◆ **What is required**
If a line of the records contains the string "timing", copy it out.

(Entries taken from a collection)
■ ■ ■

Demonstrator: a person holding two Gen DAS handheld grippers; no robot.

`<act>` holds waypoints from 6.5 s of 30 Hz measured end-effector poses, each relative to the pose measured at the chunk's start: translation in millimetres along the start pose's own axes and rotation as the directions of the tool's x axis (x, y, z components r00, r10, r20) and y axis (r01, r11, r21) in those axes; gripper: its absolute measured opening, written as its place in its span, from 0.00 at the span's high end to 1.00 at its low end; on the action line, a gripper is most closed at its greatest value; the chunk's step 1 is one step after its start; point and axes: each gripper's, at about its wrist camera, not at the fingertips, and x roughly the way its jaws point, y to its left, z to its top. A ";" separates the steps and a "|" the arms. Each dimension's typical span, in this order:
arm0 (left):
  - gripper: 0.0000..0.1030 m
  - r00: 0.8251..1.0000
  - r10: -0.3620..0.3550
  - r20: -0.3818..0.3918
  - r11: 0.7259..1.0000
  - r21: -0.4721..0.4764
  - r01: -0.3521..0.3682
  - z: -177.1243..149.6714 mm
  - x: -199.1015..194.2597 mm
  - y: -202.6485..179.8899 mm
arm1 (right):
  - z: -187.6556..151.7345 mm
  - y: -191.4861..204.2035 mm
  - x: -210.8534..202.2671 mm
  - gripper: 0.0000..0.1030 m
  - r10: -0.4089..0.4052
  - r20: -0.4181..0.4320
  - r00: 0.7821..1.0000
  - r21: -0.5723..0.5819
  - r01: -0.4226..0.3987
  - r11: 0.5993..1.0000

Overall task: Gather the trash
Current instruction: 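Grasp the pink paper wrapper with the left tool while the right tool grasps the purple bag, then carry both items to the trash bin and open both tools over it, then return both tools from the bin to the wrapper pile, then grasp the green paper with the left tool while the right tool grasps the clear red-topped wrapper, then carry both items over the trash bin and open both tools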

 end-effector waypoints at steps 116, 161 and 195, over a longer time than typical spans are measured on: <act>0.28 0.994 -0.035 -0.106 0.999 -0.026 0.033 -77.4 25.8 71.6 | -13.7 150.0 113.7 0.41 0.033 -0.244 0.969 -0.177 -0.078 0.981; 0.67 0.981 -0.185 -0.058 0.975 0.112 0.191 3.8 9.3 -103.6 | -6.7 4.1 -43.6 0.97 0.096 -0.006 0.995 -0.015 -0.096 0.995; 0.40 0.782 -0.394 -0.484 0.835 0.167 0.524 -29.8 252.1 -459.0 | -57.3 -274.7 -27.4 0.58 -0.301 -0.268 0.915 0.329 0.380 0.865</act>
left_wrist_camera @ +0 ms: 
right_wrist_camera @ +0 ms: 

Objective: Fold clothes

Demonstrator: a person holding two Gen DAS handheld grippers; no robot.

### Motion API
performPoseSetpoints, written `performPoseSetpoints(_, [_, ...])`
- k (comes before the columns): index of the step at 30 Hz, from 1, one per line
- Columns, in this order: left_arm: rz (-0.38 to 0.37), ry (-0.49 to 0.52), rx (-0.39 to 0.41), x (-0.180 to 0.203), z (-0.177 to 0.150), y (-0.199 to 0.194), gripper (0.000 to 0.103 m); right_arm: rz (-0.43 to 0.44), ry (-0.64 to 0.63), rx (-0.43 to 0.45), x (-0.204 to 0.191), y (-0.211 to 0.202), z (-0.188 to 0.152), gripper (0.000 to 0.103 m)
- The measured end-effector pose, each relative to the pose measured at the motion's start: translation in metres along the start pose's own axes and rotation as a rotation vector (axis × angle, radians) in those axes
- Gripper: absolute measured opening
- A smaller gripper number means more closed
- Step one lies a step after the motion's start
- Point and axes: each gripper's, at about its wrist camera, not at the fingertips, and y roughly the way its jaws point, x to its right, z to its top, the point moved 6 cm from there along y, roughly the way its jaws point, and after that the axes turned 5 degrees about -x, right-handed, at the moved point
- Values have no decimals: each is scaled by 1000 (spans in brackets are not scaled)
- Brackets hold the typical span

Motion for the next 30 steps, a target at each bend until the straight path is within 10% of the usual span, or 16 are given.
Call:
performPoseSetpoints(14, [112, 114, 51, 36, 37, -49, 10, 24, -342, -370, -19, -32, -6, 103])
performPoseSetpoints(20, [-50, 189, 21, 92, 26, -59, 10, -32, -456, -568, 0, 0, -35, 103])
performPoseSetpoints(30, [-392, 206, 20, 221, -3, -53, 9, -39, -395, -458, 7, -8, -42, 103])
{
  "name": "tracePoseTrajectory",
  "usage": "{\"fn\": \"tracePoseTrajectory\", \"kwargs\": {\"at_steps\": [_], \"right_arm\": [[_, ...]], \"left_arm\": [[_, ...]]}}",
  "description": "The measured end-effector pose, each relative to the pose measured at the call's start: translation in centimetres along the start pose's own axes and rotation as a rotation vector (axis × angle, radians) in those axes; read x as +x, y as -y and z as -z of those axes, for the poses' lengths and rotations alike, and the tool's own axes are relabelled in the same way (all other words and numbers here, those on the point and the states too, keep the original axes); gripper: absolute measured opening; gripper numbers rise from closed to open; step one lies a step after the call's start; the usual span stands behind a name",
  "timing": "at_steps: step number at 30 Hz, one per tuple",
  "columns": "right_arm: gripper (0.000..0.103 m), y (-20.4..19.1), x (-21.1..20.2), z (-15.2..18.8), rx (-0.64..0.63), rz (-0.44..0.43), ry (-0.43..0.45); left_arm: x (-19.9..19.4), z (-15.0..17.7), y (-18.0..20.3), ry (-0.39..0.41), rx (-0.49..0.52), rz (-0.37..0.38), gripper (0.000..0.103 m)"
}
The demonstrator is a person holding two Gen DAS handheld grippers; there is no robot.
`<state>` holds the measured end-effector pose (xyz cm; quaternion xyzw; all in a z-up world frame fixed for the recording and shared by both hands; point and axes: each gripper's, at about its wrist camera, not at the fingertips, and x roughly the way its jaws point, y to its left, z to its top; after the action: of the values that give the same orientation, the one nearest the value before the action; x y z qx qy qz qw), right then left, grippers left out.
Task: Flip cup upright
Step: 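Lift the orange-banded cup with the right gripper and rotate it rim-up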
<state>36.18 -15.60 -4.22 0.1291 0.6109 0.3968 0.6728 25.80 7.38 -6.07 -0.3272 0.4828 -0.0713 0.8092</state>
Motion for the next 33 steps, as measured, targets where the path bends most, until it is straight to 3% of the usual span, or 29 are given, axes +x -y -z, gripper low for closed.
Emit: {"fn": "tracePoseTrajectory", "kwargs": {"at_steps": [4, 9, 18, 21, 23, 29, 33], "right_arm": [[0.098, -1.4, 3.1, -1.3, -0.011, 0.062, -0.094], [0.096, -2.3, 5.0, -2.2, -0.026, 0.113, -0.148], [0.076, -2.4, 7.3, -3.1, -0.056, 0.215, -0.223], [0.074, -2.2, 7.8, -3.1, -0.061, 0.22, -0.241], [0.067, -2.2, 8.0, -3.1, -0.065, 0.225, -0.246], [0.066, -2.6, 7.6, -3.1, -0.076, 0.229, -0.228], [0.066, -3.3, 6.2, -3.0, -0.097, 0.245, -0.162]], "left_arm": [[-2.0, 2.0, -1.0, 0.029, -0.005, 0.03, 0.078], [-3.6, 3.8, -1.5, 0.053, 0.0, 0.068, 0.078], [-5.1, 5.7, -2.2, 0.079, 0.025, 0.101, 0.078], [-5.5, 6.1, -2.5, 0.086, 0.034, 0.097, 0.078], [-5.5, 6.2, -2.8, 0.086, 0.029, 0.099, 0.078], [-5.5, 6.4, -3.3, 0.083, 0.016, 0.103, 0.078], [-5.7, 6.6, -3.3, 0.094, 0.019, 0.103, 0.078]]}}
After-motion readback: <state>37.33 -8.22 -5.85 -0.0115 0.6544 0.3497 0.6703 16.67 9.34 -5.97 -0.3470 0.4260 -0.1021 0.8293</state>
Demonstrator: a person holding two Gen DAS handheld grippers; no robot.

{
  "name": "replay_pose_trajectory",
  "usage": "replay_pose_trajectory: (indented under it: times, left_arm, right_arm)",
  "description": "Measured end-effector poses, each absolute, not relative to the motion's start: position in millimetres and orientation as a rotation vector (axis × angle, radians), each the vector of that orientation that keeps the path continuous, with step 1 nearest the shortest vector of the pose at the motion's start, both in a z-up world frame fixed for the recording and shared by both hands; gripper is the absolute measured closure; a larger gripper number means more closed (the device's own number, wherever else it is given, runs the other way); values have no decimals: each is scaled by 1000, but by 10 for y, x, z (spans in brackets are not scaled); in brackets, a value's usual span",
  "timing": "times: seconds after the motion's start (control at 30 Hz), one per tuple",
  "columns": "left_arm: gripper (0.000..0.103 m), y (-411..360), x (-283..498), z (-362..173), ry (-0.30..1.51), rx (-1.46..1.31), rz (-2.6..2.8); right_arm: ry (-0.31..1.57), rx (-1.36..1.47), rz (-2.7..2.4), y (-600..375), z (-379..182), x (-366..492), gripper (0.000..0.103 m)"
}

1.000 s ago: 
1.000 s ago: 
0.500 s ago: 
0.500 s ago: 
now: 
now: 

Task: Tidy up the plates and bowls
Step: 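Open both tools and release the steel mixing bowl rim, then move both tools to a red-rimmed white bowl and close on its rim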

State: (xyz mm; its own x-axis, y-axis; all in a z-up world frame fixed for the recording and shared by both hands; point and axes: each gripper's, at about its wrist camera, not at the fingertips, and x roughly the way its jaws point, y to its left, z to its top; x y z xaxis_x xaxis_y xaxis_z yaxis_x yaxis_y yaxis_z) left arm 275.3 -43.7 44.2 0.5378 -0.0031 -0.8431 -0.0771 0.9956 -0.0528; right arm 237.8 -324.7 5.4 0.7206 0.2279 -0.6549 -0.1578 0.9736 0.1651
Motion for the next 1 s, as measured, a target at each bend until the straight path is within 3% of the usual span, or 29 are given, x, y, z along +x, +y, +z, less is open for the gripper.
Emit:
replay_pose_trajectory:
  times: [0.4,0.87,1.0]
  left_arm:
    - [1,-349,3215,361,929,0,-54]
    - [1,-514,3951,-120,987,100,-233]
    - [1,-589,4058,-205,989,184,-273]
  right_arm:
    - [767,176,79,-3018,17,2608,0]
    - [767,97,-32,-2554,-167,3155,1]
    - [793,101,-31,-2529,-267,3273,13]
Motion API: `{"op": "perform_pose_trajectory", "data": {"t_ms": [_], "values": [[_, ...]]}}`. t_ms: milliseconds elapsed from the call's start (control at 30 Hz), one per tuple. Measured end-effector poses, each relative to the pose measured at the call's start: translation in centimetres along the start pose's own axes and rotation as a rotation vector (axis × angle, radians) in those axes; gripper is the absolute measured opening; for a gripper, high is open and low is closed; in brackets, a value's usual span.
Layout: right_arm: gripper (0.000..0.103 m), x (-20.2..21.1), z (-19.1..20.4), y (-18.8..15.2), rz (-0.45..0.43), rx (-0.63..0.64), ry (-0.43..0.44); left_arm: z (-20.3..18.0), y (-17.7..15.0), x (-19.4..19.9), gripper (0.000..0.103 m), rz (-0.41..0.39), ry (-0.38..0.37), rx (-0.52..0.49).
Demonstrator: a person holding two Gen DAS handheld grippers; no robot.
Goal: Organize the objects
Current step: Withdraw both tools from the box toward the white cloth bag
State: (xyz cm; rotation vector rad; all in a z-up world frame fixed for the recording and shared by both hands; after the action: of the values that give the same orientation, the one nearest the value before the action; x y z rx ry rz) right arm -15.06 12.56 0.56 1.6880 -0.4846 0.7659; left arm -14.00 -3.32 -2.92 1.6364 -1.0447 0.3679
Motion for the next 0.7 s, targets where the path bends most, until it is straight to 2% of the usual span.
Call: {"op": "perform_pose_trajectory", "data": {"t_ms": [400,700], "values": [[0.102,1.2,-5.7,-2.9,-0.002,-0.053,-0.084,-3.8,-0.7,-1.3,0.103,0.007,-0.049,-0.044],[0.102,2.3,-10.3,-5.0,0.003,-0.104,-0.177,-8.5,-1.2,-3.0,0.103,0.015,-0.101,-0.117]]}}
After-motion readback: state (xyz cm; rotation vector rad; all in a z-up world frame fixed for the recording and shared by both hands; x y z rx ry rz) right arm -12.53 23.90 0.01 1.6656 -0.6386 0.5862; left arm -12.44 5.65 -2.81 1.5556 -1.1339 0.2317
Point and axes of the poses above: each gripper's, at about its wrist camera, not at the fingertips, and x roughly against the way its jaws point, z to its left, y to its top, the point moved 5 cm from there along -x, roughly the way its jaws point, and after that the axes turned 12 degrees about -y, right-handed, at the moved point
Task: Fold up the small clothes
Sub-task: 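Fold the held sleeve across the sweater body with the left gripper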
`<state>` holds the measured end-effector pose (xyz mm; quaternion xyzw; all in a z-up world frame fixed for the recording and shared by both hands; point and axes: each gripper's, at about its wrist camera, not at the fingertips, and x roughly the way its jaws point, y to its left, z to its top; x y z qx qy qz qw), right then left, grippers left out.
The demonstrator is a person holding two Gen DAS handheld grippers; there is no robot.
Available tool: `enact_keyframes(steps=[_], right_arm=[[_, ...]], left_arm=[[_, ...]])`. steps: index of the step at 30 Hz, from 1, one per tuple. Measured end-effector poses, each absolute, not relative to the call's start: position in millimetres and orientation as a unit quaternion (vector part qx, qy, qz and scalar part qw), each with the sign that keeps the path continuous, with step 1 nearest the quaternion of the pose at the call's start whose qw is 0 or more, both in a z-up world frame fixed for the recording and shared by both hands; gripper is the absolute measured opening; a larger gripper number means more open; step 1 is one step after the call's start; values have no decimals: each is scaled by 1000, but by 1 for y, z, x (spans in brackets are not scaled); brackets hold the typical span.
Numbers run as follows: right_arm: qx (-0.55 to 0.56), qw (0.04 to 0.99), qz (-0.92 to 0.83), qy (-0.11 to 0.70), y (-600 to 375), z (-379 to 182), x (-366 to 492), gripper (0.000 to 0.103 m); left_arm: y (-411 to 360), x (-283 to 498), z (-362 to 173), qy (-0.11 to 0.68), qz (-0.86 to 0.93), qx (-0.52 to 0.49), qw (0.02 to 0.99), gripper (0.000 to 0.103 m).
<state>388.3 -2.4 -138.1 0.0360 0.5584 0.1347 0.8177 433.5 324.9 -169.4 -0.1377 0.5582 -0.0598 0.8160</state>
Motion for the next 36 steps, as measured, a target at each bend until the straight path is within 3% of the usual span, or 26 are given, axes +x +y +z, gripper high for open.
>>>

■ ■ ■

◆ **Exercise solution**
  "timing": "at_steps: step number at 30 Hz, one per tuple",
  "timing": "times: seconds after the motion's start (control at 30 Hz), one per tuple",

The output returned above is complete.